Apollo Bay seemed like a nice place to stay and, with plenty of hostels from which to choose, we slept there for the night having stuffed ourselves on some cracking fish and chips. I still find it funny how one is presented with an array of comparatively exotic options at the chippy - shark, barramundi, snapper, oysters, mussels, calamari, scallops…sausages over here, on the other hand are pretty shit though. Mum, when I get home I’m going to need a lot of Lincolnshire pork sausages from the butcher to remind me of the fact that the humble banger is actually bloody tasty! While we’re on the topic of food, I’m sad to say that Australia really doesn’t have a distinct cuisine. It’s very British from the point of view that it’s easy to find a good roast, a decent fry-up (minus nice bangers!), and lots of fish and chips. I suppose the coolest thing about it is all the different animals on offer. One does have a good selection of international offerings, though, especially Asian and Italian, which are always tasty. I think the foods I miss the most from home are good sausages (they’re all beef bangers here), strong mature cheddar, decent continental cheeses, good bacon, Yorkshire puddings, Hellmann’s mayonnaise, PG Tips tea…most other things are available here. Tom on the other hand as a hankering for
pickled onion Monster Munch, prawn cocktail Walkers crisps, Peperamis, Tetley’s tea and Bovril!

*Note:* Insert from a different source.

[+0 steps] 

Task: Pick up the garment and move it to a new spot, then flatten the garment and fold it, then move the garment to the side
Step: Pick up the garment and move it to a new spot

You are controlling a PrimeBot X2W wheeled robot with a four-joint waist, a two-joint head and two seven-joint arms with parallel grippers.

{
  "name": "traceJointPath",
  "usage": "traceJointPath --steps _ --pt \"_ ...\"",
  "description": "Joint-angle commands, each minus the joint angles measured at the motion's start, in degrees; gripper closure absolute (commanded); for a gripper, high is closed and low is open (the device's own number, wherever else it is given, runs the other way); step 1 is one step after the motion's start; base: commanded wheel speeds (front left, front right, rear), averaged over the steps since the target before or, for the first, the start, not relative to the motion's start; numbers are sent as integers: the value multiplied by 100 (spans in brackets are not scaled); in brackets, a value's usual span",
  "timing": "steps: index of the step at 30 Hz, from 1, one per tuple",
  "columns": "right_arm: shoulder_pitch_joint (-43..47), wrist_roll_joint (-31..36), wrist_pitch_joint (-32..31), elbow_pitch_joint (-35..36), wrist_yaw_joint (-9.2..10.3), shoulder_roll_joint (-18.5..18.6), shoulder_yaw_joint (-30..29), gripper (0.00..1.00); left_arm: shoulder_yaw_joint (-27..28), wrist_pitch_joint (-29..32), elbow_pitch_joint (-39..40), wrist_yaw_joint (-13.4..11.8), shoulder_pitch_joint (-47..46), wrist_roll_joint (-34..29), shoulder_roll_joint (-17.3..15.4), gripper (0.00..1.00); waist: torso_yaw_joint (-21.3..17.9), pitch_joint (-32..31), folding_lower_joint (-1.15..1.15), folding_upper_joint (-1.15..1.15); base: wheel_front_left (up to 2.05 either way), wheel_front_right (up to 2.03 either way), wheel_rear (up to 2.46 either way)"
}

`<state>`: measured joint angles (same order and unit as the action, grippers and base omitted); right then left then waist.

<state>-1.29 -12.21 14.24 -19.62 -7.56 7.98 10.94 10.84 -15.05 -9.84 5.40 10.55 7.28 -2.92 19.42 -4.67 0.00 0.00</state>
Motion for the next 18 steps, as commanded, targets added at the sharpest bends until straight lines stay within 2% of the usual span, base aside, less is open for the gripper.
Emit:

We left in the morning to drive the second half of the Great Ocean Road. This part is a different kind of drive - not so many things at which to stop and look but more twisty, winding roads hugging the coastline. Tom drove this section - it must have been fun driving. It’s the kind of road where you can pretend to be a rally driver - a bit tricky in a Toyota LiteAce, but hey. There was one guy caning his Porsche at one point, which was pretty cool to see - bastard! It was a very pretty, scenic drive and I’m glad we got to see it. Soon enough we were on a dual carriageway on the way into Melbourne. It’s a vast city and I’d been looking forward to getting there as I had heard lots of good things about it - just too bad we weren’t going there with plenty of cash in our wallets! On the way into the city we got a text message from Anne, now back in Melbourne, inviting us to join her and some friends to an outdoor concert in one of the parks. We thought that seemed like a good idea - we especially liked the fact that the word ‘concert’ was preceded by the delightful word ‘free’. Anne said that she had enough food for as all, so a nice cheap evening in the park with good company was a nice way to spend our first evening in the metropolis. For those of a classical music mindset, Oleg Caetani was conducting the Melbourne Symphony Orchestra for the evening, fresh from their European tour and with Ian Munro at the piano. On offer was Benjamin’s Overture to an Italian Comedy followed by Chopin’s Variation’s on Mozart’s ‘La ci darem la mano’. After the interval we had Rachmaninov’s hour-long Symphony No. 2. It was something that I had wanted to do for a while now, and it was great that the opportunity had presented itself. It was a really nice evening finished off with a few cold beers on the rooftop of our hostel, overlooking the city.

On Sunday we checked into a new hostel, which we hoped might have a bit more character. The YHAs are always clean and tidy and the facilities on offer are always excellent. There is, however, a bit more of a clinical hotel feel whereas the smaller individual hostels tend to be more inviting and full of people to sit and chat to. After a tasty 4-course Chinese lunch for $12.50, we went to the Melbourne Gaol, something that Tom had been looking forward to seeing. It’s where Ned Kelly was incarcerated and hanged and contains his death mask and replica of his armour. Not a terrible nice place to stay, as prisons tend not to be! It was an interesting excursion though. Afterwards we went for a stroll round the Queen Victoria Market, not with intention of buying anything, more just to see what was on offer. The evening was spent with a few beers and a pool competition. I got knocked out in the second round and Jay lost to a girl, much to his disappointment! Monday morning was just around the corner and the job hunting would start again in earnest - fingers crossed! We’re now pretty much skint!